2 Responses to “Clean Energy Acts”

  1. 1. sheila Says:

    WTF, man? i love this site, but you can not really be falling for this astroturfed CRAP, can you? these guys are proposing to kill off billions of acres of healthy ecosystems to site their “cradle to cradle clean” killing fields. i love how you show a photo of a condor and cheer for environmentalists and at the same time, talk as though killing the entire CA wilderness is the greenest thing since three mile island’s radioactive glow.

    what CA and the entire country need are DECENTRALIZED, LOCAL RENEWABLE solutions, SOLELY ON PREVIOUSLY DEVELOPED LAND, like the rooftop PV so many of your articles advocate, and utility-scale projects only on “brownfields,” old airfields, marginal agricultural lands, etc.

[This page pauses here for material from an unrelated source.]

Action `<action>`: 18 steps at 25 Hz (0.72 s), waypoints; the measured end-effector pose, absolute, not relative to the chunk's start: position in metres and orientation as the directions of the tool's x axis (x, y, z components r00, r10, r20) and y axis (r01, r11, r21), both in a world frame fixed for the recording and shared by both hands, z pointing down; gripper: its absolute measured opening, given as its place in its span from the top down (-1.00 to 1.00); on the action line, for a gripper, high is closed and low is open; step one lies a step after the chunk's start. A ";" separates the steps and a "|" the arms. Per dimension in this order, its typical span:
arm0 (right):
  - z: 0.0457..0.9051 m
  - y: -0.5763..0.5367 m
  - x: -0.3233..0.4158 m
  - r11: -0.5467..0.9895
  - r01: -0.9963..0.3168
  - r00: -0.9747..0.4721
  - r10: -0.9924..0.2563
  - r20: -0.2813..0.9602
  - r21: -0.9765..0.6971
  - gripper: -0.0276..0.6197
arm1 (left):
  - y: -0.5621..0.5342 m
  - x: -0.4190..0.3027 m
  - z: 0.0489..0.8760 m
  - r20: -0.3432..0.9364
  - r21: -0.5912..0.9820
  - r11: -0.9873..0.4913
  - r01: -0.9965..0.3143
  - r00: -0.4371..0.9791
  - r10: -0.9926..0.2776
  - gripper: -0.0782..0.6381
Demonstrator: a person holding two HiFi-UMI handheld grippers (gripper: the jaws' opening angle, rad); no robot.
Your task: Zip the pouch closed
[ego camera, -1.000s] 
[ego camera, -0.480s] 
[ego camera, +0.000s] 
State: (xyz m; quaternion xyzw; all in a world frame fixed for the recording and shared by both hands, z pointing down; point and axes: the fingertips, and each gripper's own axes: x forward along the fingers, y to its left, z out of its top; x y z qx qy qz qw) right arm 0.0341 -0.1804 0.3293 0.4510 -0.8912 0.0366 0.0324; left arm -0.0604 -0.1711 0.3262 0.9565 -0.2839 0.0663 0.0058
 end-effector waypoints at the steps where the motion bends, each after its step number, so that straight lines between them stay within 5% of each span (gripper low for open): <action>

    it is incredibly serious to advocate killing huge, huge, huge sections of wilderness in a senseless stampede from coal to “renewables.” if you are killing the planet, you cannot call it green. there is a smart, fiscally responsible way to do this - 100% power buybacks at peak rates (not “net metering”), subsidies, easy financing, etc. - let’s have the people get a little something for their tax dollars, instead of always our land, our sun, our wind, and all our money flowing cheaply to utilities to bottle and sell back to us at extortionate profits, and a net loss of open space, plants, species, groundwater, etc.

  2. 2. Ed Ring Says:

    Sheila: I love that you love the site. But which part of that post translated for you into “killing huge sections of wilderness?” Biofuel? What about “And where is the discussion of biofuel certification, so we can restore tropical rainforests?”

    EcoWorld has been raving about the problem of tropical deforestation in the name of saving the planet for years. It is one of our mantras. So please elaborate - what specifically has aroused your ire? We love decentralized solutions - for many reasons not the least of which is it will necessarily shrink the public sector…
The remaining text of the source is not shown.